◆ Task requirements
Look below for the lines from the one with "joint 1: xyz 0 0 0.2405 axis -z" to the one with "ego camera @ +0", and copy exactly those lines, both ends included.
== Data for analysis
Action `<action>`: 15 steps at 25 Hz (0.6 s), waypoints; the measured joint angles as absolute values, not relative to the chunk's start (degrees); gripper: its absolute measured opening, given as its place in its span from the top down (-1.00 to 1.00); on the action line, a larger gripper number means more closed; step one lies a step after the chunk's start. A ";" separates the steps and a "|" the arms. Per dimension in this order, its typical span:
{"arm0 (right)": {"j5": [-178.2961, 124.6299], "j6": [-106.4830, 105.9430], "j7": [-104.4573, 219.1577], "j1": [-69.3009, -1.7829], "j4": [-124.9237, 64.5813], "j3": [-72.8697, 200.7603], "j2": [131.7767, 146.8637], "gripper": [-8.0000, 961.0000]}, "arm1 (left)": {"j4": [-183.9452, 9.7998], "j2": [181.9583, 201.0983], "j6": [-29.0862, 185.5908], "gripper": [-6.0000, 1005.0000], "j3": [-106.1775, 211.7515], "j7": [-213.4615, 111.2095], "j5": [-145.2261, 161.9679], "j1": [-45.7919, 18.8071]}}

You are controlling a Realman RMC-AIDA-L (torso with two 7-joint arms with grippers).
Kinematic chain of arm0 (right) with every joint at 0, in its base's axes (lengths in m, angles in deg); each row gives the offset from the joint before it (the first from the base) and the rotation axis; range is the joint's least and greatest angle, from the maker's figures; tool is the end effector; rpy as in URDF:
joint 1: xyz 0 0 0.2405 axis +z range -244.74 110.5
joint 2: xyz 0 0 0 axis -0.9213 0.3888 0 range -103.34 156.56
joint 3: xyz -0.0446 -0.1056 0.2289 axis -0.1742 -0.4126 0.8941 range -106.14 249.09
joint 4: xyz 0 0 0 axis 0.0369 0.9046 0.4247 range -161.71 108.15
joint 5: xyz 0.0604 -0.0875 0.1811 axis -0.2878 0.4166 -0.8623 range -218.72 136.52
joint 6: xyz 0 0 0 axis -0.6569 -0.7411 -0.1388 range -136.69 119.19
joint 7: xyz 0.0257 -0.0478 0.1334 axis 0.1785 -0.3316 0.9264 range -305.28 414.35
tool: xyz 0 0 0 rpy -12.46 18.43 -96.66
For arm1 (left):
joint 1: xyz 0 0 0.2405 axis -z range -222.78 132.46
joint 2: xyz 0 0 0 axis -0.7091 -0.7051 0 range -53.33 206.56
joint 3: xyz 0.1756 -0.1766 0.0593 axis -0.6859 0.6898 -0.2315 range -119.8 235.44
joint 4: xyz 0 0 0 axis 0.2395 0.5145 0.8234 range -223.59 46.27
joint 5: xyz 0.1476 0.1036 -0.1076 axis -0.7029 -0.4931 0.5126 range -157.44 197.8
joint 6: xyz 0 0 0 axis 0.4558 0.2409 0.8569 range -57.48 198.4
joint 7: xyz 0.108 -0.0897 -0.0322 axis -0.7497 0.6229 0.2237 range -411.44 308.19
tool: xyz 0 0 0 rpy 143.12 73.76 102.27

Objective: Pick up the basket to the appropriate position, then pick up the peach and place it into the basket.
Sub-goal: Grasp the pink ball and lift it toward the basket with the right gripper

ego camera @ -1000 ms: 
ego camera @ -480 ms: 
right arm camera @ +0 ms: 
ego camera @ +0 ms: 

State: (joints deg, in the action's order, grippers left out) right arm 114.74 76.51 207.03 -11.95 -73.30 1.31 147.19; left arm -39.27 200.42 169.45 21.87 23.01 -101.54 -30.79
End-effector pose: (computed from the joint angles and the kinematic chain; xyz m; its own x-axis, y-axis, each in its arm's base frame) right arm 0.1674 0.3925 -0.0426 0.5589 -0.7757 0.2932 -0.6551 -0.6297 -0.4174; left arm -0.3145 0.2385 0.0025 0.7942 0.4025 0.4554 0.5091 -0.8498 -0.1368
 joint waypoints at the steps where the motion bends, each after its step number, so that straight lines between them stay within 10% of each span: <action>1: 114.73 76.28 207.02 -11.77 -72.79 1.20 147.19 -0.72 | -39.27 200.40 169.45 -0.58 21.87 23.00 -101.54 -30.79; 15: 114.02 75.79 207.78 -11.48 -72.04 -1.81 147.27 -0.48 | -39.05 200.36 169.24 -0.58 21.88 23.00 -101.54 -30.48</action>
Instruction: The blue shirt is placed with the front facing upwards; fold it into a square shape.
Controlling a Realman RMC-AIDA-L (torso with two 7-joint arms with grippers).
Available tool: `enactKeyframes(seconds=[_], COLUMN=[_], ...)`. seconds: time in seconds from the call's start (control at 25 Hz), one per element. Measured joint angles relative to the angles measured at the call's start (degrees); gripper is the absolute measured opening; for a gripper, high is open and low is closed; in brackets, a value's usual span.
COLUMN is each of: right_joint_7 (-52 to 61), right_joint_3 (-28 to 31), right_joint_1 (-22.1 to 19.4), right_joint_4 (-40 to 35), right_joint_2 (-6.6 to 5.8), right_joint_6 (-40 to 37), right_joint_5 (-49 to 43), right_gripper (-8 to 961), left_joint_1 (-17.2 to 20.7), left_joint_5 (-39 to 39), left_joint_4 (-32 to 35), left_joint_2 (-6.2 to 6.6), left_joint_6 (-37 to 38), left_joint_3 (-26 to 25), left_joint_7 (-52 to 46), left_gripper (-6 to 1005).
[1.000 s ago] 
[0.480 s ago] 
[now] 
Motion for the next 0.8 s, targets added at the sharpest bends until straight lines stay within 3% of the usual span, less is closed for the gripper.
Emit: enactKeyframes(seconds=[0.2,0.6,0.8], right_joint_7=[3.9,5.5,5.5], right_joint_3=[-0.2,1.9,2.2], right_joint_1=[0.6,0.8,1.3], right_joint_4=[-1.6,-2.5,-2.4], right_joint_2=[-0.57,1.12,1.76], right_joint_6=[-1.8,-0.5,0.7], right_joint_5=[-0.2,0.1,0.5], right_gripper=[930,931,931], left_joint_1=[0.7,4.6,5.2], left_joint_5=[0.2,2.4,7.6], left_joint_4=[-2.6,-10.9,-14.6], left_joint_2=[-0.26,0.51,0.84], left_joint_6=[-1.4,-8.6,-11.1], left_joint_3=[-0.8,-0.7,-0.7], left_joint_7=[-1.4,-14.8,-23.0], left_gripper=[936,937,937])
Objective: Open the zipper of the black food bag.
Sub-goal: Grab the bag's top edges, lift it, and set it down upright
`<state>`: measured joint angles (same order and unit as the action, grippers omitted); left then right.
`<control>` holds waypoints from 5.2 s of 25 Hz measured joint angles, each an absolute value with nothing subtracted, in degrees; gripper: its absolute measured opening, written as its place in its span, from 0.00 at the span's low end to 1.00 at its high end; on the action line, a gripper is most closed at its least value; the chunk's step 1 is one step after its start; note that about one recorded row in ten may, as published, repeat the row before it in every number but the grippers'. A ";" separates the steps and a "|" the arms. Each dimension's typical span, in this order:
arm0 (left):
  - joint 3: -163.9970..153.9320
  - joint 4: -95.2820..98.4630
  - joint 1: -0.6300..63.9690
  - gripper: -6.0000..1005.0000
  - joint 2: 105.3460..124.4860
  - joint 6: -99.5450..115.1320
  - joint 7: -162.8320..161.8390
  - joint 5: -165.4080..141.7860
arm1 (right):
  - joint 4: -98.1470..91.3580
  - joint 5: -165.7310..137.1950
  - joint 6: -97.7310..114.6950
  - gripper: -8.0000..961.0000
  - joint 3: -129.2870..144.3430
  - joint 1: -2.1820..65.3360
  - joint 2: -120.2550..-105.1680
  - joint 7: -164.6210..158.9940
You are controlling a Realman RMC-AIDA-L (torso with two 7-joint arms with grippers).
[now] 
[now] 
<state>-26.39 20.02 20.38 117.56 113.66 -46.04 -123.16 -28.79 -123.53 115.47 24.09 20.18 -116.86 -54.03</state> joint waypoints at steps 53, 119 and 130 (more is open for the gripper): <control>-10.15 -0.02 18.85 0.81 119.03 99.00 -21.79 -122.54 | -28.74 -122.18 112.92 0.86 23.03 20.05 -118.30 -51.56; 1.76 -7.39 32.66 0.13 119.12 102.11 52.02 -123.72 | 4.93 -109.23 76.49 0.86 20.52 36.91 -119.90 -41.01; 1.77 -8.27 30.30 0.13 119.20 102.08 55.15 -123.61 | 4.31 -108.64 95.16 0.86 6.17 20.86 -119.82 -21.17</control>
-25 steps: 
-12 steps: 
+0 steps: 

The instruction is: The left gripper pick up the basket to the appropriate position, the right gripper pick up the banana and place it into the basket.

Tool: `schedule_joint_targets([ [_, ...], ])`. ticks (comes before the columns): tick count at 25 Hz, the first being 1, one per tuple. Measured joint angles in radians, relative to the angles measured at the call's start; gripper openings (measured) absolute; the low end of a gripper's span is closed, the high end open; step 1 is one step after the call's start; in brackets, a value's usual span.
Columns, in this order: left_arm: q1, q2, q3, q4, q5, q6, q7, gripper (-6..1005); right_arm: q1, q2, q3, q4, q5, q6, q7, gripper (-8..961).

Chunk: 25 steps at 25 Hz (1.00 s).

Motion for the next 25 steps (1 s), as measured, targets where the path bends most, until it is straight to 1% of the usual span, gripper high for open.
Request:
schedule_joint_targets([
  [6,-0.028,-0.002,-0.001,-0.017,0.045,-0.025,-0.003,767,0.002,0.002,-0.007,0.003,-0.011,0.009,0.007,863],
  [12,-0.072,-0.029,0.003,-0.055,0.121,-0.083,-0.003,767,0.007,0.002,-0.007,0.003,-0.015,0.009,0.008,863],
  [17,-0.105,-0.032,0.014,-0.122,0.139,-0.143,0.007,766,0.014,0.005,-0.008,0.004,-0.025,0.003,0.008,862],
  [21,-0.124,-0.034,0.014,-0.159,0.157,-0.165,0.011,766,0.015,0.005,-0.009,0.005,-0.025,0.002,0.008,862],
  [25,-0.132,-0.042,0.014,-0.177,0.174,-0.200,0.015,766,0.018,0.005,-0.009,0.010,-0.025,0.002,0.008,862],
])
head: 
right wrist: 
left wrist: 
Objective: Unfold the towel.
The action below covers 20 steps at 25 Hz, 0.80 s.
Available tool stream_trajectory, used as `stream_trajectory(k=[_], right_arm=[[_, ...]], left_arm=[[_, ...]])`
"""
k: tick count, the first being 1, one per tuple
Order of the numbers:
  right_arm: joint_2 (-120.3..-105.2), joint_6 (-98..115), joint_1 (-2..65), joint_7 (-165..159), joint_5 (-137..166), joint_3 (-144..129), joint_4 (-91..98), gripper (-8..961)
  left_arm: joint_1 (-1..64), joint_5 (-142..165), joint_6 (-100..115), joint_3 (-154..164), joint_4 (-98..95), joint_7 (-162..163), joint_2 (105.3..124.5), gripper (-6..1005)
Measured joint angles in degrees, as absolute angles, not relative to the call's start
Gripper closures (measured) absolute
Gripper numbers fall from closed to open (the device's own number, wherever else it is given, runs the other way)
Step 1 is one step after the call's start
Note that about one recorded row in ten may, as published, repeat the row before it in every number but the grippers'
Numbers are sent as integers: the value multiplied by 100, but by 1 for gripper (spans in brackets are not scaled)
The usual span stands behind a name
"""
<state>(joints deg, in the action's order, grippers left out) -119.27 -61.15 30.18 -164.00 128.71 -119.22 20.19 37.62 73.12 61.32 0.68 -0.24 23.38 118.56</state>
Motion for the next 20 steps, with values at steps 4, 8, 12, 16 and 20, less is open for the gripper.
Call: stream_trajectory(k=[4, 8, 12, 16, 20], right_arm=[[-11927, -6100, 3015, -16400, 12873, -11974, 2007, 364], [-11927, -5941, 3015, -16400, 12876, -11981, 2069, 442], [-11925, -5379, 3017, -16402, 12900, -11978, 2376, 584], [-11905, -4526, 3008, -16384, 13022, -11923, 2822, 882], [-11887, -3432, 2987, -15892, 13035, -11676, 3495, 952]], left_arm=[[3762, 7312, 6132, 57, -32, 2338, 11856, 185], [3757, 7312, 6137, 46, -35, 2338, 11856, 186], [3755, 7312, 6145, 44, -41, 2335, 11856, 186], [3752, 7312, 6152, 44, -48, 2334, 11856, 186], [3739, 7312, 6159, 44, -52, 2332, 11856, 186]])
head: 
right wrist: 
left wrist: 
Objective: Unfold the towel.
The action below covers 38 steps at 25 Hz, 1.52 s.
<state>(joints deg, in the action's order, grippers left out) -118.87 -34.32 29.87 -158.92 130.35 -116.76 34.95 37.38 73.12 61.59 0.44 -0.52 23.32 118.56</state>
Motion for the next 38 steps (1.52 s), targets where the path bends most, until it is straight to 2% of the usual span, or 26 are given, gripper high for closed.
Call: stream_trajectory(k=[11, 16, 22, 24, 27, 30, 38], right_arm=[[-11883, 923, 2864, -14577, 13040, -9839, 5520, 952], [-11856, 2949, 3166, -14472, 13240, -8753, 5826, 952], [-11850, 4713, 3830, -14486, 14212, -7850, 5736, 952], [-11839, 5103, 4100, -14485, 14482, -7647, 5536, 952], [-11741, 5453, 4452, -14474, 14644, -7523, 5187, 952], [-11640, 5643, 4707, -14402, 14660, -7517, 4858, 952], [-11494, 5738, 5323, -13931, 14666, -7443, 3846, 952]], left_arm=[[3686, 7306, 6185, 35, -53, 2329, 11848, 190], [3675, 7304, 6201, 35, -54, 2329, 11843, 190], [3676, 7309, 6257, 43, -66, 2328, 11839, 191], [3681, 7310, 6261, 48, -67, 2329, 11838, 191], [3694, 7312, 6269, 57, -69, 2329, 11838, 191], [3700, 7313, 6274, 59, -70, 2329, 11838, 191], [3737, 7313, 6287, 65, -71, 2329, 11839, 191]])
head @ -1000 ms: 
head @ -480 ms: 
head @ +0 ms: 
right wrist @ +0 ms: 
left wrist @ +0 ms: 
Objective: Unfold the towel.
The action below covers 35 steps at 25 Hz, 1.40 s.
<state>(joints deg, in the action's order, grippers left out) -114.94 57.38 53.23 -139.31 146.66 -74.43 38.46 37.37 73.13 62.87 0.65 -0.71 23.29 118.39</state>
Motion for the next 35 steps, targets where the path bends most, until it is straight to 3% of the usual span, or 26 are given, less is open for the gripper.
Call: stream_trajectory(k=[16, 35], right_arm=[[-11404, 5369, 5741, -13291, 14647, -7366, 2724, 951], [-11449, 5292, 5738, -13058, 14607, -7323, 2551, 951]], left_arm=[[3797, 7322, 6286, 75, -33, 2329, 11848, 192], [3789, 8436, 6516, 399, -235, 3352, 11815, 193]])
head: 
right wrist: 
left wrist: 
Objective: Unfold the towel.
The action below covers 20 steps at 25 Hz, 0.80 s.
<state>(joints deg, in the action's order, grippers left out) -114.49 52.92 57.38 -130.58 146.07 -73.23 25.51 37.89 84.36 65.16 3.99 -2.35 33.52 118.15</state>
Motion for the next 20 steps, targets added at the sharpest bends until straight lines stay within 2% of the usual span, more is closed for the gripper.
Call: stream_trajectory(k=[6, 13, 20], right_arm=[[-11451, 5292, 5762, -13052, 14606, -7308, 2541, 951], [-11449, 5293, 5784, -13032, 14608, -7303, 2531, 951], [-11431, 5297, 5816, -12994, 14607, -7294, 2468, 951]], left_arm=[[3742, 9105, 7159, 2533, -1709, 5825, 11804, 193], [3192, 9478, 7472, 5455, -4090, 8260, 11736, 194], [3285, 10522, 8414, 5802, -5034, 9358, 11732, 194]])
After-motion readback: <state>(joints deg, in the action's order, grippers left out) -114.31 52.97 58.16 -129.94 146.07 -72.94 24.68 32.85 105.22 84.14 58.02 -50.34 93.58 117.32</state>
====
◆ Answer
joint 1: xyz 0 0 0.2405 axis -z range -222.78 132.46
joint 2: xyz 0 0 0 axis -0.7091 -0.7051 0 range -53.33 206.56
joint 3: xyz 0.1756 -0.1766 0.0593 axis -0.6859 0.6898 -0.2315 range -119.8 235.44
joint 4: xyz 0 0 0 axis 0.2395 0.5145 0.8234 range -223.59 46.27
joint 5: xyz 0.1476 0.1036 -0.1076 axis -0.7029 -0.4931 0.5126 range -157.44 197.8
joint 6: xyz 0 0 0 axis 0.4558 0.2409 0.8569 range -57.48 198.4
joint 7: xyz 0.108 -0.0897 -0.0322 axis -0.7497 0.6229 0.2237 range -411.44 308.19
tool: xyz 0 0 0 rpy 143.12 73.76 102.27

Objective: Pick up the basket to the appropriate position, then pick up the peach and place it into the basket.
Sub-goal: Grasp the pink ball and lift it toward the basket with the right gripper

ego camera @ -1000 ms: 
ego camera @ -480 ms: 
right arm camera @ +0 ms: 
ego camera @ +0 ms: 

Nothing remains to be added to the response.